Published Dec 12, 2017
Tay56
3 Posts
Hello, I am a somewhat new nurse. I have been a nurse for 2.5 years and only worked in the one hospital I worked at now.
I learned a lot of different opinions and thoughts and made changes in my practice from reading this site. One included getting over new nurse burn out and knowing I am not alone.
I had a recent event done that upset me and looking back, perhaps I was wrong in my encounter.
i discharged a 70 y/o female and her daughter helps care for her. She did not had a stroke but came in for potential TIA. Her workup included (CT head, MRI/MRA head no contrast, US carotid were negative except for potential brain bleed that was ruled out by EEG awake and sleeping).
Physicians said was clear to go home and her daughter asked for prescriptions for her mom (muscle relaxant). Most of the time her daughter call on the phone and I tell her, your mom is fine, she shows no signs of stroke, she had her tests done. Told her mom was going home and follow up with neurology and pick up prescription downstairs. All so far so good.
six hours discharge she calls me and demanded answers about a TIA discharge diagnosis and and kidney disease. I told her that your mom was not diagnosed with a stroke from the physicians note (both neuro and primary), and that a lot of the times, the paperwork includes differential diagnoses so they know what to look out for.
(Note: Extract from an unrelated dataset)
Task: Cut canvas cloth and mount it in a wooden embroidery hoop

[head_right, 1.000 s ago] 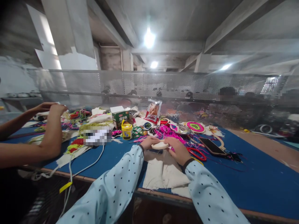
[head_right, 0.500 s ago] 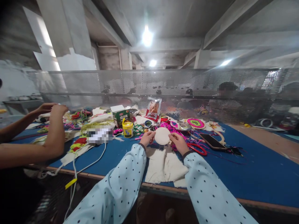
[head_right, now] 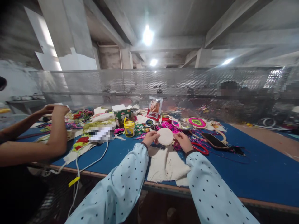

She was nice about it though, but asked me "why didn't anyone say anything about this, you say that she didn't have a stroke but this paper says she does!" Told her that I cannot diagnose as it is out of my scope of practice and that there is a follow up with Neuro.
she asked also about medications in which during the medication reconciliation both muscle relaxant and aspirin over the counter was written; I told her that no one gave me a prescription for those (except for the muscle relaxant, which was the one I asked for earlier per patient family member request) and that she needs to call neuro for further answers, esp because she was not in to speak to any physicians.
says I was no help and going to complain to the hospital. I spoke to my mom who was also a nurse and she said that next time I needed to handle the situation with more grace....
Any advice/what is your thought/opinions on this? I cried a lot feeling like I disappointed and was not a help to this mom that I cared for two days... Thanks.
jennylee321
412 Posts
Doesn't sound like you did anything wrong here
Crush
462 Posts
Does not sound like you did anything wrong. You explained nicely what you were able to do or not do. Sometimes families complain for various reasons that have nothing to do with us as nurses.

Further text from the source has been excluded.